BRASÍLIA - O ministro Paulo Vannuchi, da Secretaria Especial dos Direitos Humanos, disse no domingo que o presidente do Supremo Tribunal Federal (STF), Gilmar Mendes, deveria evitar fazer declarações que demonstrem simpatia pela ditadura militar. Ele se referia a comentário feito por Mendes há uma semana, em São Paulo.

Ao responder à pergunta de um jornalista sobre a imprescritibilidade do crime de tortura, o ministro do STF afirmou que se tratava de uma discussão com dupla face: "O texto constitucional diz que também o crime de terrorismo é imprescritível."

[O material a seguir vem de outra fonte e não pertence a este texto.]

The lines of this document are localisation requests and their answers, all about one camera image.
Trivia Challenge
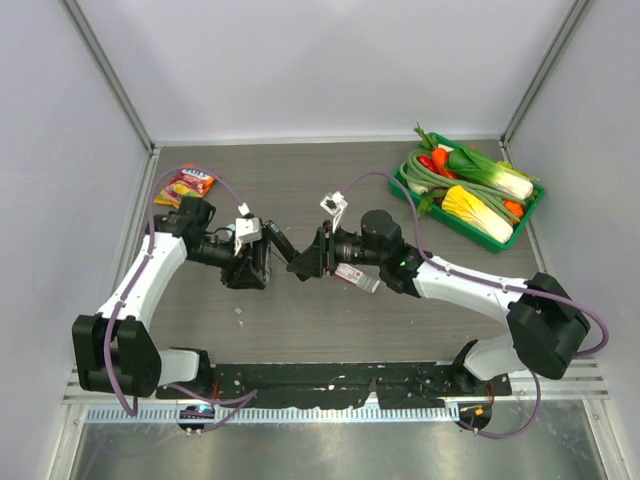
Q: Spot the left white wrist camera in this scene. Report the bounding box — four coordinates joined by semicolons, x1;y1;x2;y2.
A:
234;203;262;256

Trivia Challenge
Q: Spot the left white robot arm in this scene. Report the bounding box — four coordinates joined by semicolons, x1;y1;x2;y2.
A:
72;197;270;399

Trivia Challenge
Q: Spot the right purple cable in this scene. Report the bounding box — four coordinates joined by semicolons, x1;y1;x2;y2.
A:
339;171;610;439

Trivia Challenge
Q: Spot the red chili pepper toy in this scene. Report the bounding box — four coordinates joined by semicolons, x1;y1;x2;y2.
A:
417;155;440;175

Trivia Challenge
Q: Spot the green bok choy toy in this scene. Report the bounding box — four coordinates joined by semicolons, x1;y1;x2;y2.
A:
447;146;534;201

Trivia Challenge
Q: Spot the small orange carrot toy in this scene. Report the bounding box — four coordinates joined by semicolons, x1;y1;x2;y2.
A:
503;199;524;219

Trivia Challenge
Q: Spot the purple cable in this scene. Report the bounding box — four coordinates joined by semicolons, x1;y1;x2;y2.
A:
103;167;259;434
339;171;610;439

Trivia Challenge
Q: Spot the white slotted cable duct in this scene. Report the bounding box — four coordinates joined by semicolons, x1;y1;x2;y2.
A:
85;402;459;426

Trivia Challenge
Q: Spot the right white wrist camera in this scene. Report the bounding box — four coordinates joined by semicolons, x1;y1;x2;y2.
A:
319;191;348;232

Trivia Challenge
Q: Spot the black large stapler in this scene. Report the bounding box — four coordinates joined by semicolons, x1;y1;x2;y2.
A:
252;218;299;283

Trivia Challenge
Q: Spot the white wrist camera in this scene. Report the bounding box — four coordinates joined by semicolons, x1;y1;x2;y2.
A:
234;203;262;256
319;191;348;232

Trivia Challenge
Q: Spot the yellow napa cabbage toy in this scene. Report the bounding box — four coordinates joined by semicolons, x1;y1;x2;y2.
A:
441;186;513;244

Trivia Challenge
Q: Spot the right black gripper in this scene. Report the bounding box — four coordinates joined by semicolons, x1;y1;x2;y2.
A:
289;219;386;277

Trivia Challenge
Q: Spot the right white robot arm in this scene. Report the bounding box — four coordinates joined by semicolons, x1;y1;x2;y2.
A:
287;210;590;395

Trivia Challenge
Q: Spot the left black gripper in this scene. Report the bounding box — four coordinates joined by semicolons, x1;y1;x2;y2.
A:
188;236;265;289

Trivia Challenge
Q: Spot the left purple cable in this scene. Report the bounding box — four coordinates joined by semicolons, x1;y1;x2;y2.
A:
103;167;259;434

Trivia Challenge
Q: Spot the green long beans toy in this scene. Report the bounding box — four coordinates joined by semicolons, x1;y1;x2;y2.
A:
399;150;527;223

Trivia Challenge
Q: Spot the red staple box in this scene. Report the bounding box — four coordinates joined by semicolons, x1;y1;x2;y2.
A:
335;263;380;294

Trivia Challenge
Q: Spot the orange candy bag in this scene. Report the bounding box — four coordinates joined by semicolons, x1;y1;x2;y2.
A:
154;163;215;208

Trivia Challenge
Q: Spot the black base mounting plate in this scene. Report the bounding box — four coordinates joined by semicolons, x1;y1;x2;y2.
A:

Segundo Vannuchi, a ditadura utilizava a expressão terrorismo para designar todos os que se opunham ao Estado de exceção, mesmo os que nunca aderiram à idéia da luta armada. "O ministro precisa manter o distanciamento em relação àquele regime", sugeriu. "Não pode fazer declarações que denotem simpatia por aquele regime - porque o uso dessa linguagem, de terrorista, foi do regime. Atentados terroristas aconteceram poucos. Mas o termo era aplicado à direção do Partido Comunista Brasileiro, o PCB, que nunca participou de ações armadas, e a militantes de organizações de esquerda que não aderiram à luta armada."

Mesmo para os que pegaram em armas contra o regime é preciso haver algum tipo de diferenciação, diz o ministro da Secretaria Especial dos Direitos Humanos. "Quem são os terroristas? Os que lutaram contra uma ditadura que matava, torturava? Os que lutavam contra um evidente terrorismo de Estado?" Na opinião de Vannuchi, o chefe do Supremo tem se recusado a aceitar o novo entendimento internacional sobre questões de direitos humanos. O ministro lamentou que, passados mais de 20 anos do fim da ditadura, se ouçam declarações como as de Mendes. As informações são do jornal O Estado de S. Paulo.